§ TASK GOAL
From the records below, extract all the text exactly and leave the images behind.

[Extracted records]
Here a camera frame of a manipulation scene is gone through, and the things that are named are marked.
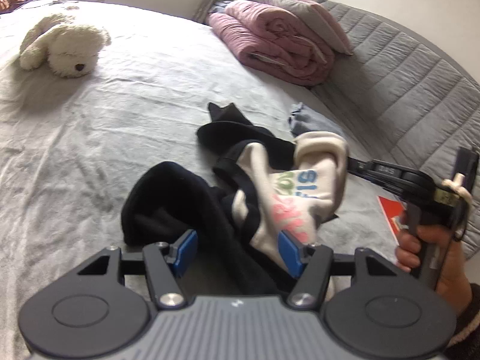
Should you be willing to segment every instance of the folded blanket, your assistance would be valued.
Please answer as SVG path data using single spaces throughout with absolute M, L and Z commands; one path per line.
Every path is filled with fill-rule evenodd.
M 290 83 L 316 85 L 333 66 L 330 47 L 284 9 L 235 1 L 208 23 L 241 63 Z
M 296 15 L 332 49 L 352 55 L 352 45 L 335 18 L 320 4 L 309 0 L 252 0 L 286 9 Z

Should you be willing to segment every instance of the white plush dog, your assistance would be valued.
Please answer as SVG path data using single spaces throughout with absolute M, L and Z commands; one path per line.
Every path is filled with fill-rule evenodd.
M 29 71 L 47 59 L 55 74 L 80 77 L 94 69 L 98 53 L 110 43 L 104 28 L 83 24 L 74 15 L 53 13 L 28 31 L 20 46 L 20 66 Z

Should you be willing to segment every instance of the blue gripper pad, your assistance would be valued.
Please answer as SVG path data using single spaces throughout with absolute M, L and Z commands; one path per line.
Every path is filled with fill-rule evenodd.
M 285 230 L 278 235 L 278 252 L 289 274 L 293 278 L 299 278 L 305 269 L 305 264 L 301 261 L 299 247 L 289 238 Z
M 181 278 L 197 254 L 198 235 L 193 230 L 177 250 L 177 258 L 170 269 L 176 278 Z

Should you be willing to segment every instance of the red book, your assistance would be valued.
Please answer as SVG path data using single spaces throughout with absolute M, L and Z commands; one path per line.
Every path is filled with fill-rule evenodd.
M 397 200 L 390 200 L 377 196 L 380 207 L 382 208 L 383 214 L 387 220 L 388 226 L 392 231 L 395 241 L 397 241 L 397 234 L 402 229 L 402 224 L 400 223 L 400 218 L 404 212 L 404 207 L 401 202 Z

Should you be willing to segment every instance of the gray mattress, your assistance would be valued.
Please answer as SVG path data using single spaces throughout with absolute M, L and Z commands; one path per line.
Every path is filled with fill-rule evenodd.
M 215 159 L 195 135 L 209 121 L 209 101 L 235 102 L 253 123 L 284 139 L 291 139 L 293 103 L 322 108 L 306 88 L 243 67 L 207 26 L 112 4 L 79 3 L 112 36 L 92 74 L 63 79 L 45 65 L 23 71 L 18 47 L 50 9 L 34 6 L 45 3 L 0 17 L 2 360 L 27 355 L 16 323 L 23 302 L 105 246 L 123 246 L 119 213 L 148 168 L 175 161 L 215 182 Z M 368 157 L 352 137 L 350 145 L 353 155 Z M 365 192 L 371 186 L 362 183 L 349 181 L 344 201 L 360 205 L 341 207 L 340 218 L 321 228 L 321 239 L 339 252 L 366 246 L 392 259 L 394 241 L 377 190 Z M 195 291 L 219 291 L 215 263 L 190 270 L 190 277 Z M 141 280 L 130 286 L 141 290 Z
M 480 86 L 419 35 L 347 5 L 323 2 L 340 22 L 354 55 L 337 55 L 329 79 L 313 92 L 374 158 L 449 177 L 457 147 L 480 146 Z M 467 257 L 480 246 L 480 177 L 464 238 Z

§ ANSWER TO THIS EXERCISE
Here a camera frame of a manipulation scene is gone through, and the things that are named are marked.
Should you be willing to segment every instance of the folded blanket, your assistance would be valued.
Please answer as SVG path data using single spaces throughout with absolute M, L and Z commands; one path per line.
Every path is filled with fill-rule evenodd.
M 290 83 L 316 85 L 333 66 L 330 47 L 284 9 L 235 1 L 208 23 L 241 63 Z
M 296 15 L 332 49 L 352 55 L 352 45 L 335 18 L 320 4 L 309 0 L 252 0 L 286 9 Z

Should you be willing to segment every instance of the white plush dog, your assistance would be valued.
Please answer as SVG path data using single spaces throughout with absolute M, L and Z commands; one path per line.
Every path is filled with fill-rule evenodd.
M 29 71 L 47 59 L 55 74 L 80 77 L 94 69 L 98 53 L 110 43 L 104 28 L 83 24 L 74 15 L 53 13 L 28 31 L 20 46 L 20 66 Z

Should you be willing to segment every instance of the blue gripper pad, your assistance would be valued.
Please answer as SVG path data using single spaces throughout with absolute M, L and Z commands; one path per line.
Every path is filled with fill-rule evenodd.
M 285 230 L 278 235 L 278 252 L 289 274 L 293 278 L 299 278 L 305 269 L 305 264 L 301 261 L 299 247 L 289 238 Z
M 181 278 L 197 254 L 198 235 L 193 230 L 177 250 L 177 258 L 170 269 L 176 278 Z

Should you be willing to segment every instance of the red book, your assistance would be valued.
Please answer as SVG path data using single spaces throughout with absolute M, L and Z commands; one path per line.
Every path is filled with fill-rule evenodd.
M 397 200 L 390 200 L 377 196 L 380 207 L 382 208 L 383 214 L 387 220 L 388 226 L 392 231 L 395 241 L 397 241 L 397 234 L 402 229 L 402 224 L 400 223 L 400 218 L 404 212 L 404 207 L 401 202 Z

Should you be willing to segment every instance of the gray mattress, your assistance would be valued.
Please answer as SVG path data using single spaces throughout with absolute M, L and Z commands; one path per line.
Every path is filled with fill-rule evenodd.
M 215 159 L 195 135 L 209 121 L 209 101 L 235 102 L 253 123 L 284 139 L 291 139 L 293 103 L 322 108 L 306 88 L 243 67 L 207 26 L 112 4 L 79 3 L 112 36 L 92 74 L 63 79 L 45 65 L 23 71 L 18 47 L 50 9 L 34 6 L 45 3 L 0 17 L 2 360 L 27 355 L 16 323 L 23 302 L 105 246 L 123 246 L 119 213 L 148 168 L 175 161 L 215 182 Z M 368 157 L 352 137 L 350 145 L 353 155 Z M 365 192 L 371 186 L 362 183 L 349 181 L 344 201 L 360 205 L 341 207 L 340 218 L 321 228 L 321 239 L 339 252 L 366 246 L 392 259 L 394 241 L 377 190 Z M 195 291 L 219 291 L 215 263 L 190 270 L 190 277 Z M 141 280 L 130 286 L 141 290 Z
M 480 86 L 419 35 L 347 5 L 323 2 L 340 22 L 354 55 L 337 55 L 329 79 L 313 92 L 374 158 L 449 177 L 457 147 L 480 146 Z M 467 257 L 480 246 L 480 177 L 464 238 Z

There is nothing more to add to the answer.